Strong exports saw the nation’s GDP expand at the fastest pace over the past seven quarters in spite of the negative impact of the latest food scare, the Directorate-General of Budget, Accounting and Statistics (DGBAS) said yesterday.
The economy grew 3.78 percent year-on-year in the July-to-September period. The increase was also 0.16 percentage points higher from the 3.62 percent growth forecast made by the DGBAS in August.
On a quarterly basis, GDP increased by 0.37 percentage points from 3.41 percent three months earlier, the agency said in its latest report.
The DGBAS attributed the economic performance last quarter — the strongest growth since the fourth quarter — to solid growth in the output sector (including both merchandise and services exports), which rose 7.3 percent year-on-year, up 1.51 percentage points from the agency’s forecast of 5.79 percent.
Merchandise exports surged 6.68 percent from the third quarter last year, driven mainly by strong shipments of electronics products amid the launch of Apple Inc’s iPhone 6.
Services exports also climbed on the back of a 21.78 percent year-on-year growth in inbound tourism during the period, the report said.
However, the ongoing cooking oil scandal caused food and beverage sales to slow to 2.55 percent year-on-year in the third quarter, compared with the 4.58 percent increase recorded three months earlier.
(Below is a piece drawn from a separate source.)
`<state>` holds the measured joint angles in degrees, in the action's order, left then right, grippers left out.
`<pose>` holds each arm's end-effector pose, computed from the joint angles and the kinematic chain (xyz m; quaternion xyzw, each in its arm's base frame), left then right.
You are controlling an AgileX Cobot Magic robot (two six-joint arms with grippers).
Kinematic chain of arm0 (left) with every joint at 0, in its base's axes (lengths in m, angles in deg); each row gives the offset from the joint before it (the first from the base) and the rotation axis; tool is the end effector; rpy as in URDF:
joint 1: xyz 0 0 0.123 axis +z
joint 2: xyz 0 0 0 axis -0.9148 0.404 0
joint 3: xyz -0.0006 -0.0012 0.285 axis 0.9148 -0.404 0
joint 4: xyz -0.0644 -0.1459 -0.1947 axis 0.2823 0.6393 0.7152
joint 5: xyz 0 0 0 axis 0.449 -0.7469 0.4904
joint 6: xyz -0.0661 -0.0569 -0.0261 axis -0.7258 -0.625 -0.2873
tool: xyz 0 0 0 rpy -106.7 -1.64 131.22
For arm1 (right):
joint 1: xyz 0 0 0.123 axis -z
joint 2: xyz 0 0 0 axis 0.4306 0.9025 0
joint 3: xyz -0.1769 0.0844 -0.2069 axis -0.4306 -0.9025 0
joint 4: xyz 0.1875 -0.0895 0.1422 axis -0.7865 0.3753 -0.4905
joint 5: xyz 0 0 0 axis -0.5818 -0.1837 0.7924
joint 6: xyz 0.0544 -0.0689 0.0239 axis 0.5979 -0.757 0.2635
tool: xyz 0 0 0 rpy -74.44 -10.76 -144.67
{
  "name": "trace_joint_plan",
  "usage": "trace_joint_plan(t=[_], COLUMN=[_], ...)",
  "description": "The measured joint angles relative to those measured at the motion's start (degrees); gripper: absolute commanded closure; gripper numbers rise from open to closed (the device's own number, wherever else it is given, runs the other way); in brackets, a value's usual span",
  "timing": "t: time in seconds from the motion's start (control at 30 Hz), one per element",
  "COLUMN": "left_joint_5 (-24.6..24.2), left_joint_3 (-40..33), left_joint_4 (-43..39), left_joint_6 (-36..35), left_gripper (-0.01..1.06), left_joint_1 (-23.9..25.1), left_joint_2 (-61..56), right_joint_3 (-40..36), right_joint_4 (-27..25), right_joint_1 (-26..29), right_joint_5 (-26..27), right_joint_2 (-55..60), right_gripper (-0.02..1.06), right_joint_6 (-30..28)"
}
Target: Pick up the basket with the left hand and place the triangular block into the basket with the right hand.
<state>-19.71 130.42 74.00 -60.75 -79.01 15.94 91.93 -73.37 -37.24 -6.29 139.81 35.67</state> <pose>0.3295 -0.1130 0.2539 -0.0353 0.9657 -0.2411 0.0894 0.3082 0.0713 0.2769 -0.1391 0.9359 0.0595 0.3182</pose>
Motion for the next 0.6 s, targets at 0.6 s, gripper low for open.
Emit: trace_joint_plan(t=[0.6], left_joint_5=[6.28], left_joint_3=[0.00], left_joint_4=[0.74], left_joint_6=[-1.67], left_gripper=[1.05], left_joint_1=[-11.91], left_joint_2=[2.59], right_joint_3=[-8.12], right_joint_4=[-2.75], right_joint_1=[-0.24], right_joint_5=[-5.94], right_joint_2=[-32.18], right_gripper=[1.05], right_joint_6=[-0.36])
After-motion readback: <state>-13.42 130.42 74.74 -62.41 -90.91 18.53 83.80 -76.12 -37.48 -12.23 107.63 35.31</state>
“The tainted oil scandal last month, centered on Chang Guann Co (強冠企業), dragged down private consumption by NT$2.4 billion [US$78.75 million], which cut GDP growth in the third quarter by 0.05 percentage points,” DGBAS senior executive officer Jasmine Mei (梅家瑗) told a press conference.
Last quarter, private consumption was dented not only by the adverse impact from the food scare, but also rising consumer prices, in particular the higher cost of dining out, the DGBAS said.
As the cooking oil scandal spread, with food giant Ting Hsin International Group (頂新國際集團) becoming embroiled, Mei said the issue may continue affecting the nation’s economic growth this quarter.
Capital formation — which includes public and private-sector investment in fixed assets — for last quarter rose 7.89 percent from a year earlier, the report said. The figure followed an annual increase of 6.9 percent the previous quarter and was higher than the DGBAS’ estimate of 7.79 percent, thanks to new investments by airlines and semiconductor companies, it said.
Overall, the economy continued to gain steam last quarter and the DGBAS may further revise full-year economic growth later this month, said Tony Phoo (符銘財), a Taipei-based economist at Standard Chartered Bank.
“We believe the economy is on track to record its best annual growth performance in past three years in 2014,” Phoo said in a research note.
Hong Kong-based ANZ Research senior economist Raymond Yeung (楊宇霆) expects the central bank to continue to closely monitor capital flows and manage market liquidity via the issuance of negotiable certificates of deposit, with the earliest timing for an interest rate hike to be in the first quarter next year.